# Contract Anxiety!!! My prices are too high?



## snowbird2 (Sep 17, 2009)

I own and operate a small Landscape design build firm (two partners plus seasonal help), I've been in business for four years now but have been designing, bidding, building, and maintaining landscapes (in various capacities) since 1991.

With the economic free fall, design/build work has been scarce. I used to stay busy throughout the winters with design work, equipment purchases, marketing efforts, accounting, seasonal equipment maintenance, etc. This year I decided to venture into commercial snow plowing to utilize my equipment to generate cash flow.

I previously avoided snow plowing because of the wear and tear on equipment. A pick-up truck, dump-trailer, & bobcat will provide 10+ good years of service if out of the salt. Using them through the winters, I'd be lucky to get 5years of service before I'll have to sell them to an economically uninformed "lowballer."

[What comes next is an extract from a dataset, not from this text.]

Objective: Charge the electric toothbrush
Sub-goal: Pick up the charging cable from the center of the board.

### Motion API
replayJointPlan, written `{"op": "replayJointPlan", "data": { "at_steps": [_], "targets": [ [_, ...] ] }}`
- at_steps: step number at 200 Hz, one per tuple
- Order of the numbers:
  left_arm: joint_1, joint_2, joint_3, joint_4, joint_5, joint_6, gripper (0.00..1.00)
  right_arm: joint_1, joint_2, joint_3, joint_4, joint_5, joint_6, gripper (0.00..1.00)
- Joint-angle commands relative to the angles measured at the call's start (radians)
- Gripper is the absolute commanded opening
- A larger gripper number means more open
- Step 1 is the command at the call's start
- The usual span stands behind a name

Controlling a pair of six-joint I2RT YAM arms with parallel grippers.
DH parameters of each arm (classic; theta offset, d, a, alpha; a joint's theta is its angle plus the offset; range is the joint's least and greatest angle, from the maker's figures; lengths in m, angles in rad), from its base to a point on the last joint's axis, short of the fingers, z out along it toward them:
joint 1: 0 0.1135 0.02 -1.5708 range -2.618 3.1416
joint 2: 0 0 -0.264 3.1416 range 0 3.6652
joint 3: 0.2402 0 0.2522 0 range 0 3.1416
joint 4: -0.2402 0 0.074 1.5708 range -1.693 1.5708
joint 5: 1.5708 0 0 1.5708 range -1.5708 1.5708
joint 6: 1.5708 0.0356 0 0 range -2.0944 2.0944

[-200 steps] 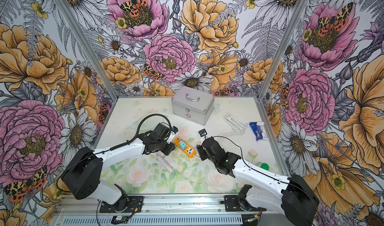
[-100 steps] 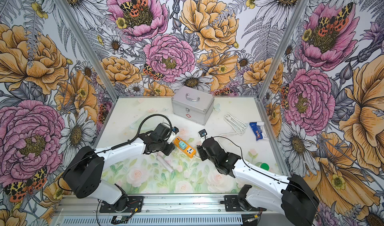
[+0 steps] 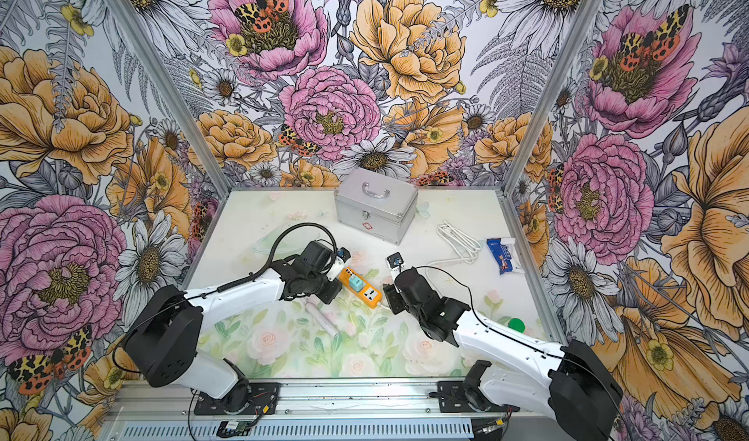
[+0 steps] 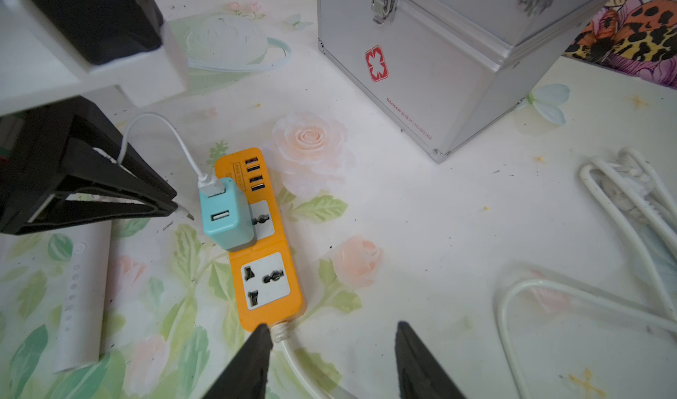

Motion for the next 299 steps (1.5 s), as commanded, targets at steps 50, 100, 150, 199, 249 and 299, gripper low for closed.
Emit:
{"op": "replayJointPlan", "data": {
  "at_steps": [50,100,150,199,249,299],
  "targets": [
    [-0.009,-0.027,0.091,-0.009,0.190,-0.008,0.12,-0.006,0.006,0.006,0.015,-0.063,-0.009,0.55],
    [0.000,0.020,0.165,-0.023,0.276,-0.071,0.11,-0.007,-0.001,0.001,0.023,-0.063,0.010,0.51],
    [-0.002,0.015,0.131,-0.028,0.251,-0.080,0.51,-0.007,0.007,0.001,0.024,-0.073,0.010,0.52],
    [0.002,-0.048,0.092,-0.028,0.198,-0.099,0.75,-0.006,0.044,0.014,0.037,-0.096,0.039,0.52],
    [0.005,-0.156,0.052,-0.027,0.087,-0.152,0.99,-0.007,0.091,0.009,0.090,-0.141,0.027,0.50],
    [0.062,-0.274,0.014,-0.001,-0.090,-0.275,0.99,0.041,0.149,0.020,0.179,-0.297,-0.093,0.45]
  ]
}}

I have been observing this website for some time. *I thank all* that have provided their insight and experience. From your valuable advice I developed a thorough pricing strategy considering: 5 year snowfall history, anticipated events w/2" trigger, 100 year snowfall average, my modest necessary living expenses (house is paid for), my equipment expenses (all paid for except one truck), 1,000,000 dollar general liability & vehicle insurance, as well as all other business overhead expenses, for the 6 month season. I'm anticipating 6 hours(target) of plowing time per event. Any more, and I do'nt believe I could successfully satisfy my customers, especially in heavy events.

This worked out to a specific figure that I won't disclose (everybody has to do their own homework). I applied my price structure to 30 +/- potential accounts. As I'm sure you all know, getting contract commitments can be a thankless task. Feed back has been difficult to obtain. Some say I'm right there on price, others say I'm way too high, and most ignore me. Meanwhile I have two trucks waiting to be equipped with plows.

I wanted to photograph the sites before the snow flies but I'm not sure I'll have time. I truly believe it is impossible to work any cheaper and I refuse to. Any advice on selling quality service to justify your necessary price, or ways to expedite the decision making process? We are in the lake effect snow-belt, but unemployment is high here, and everybody owns a pick-up truck. I even offered a 10% discount if the signed before October, still no bites.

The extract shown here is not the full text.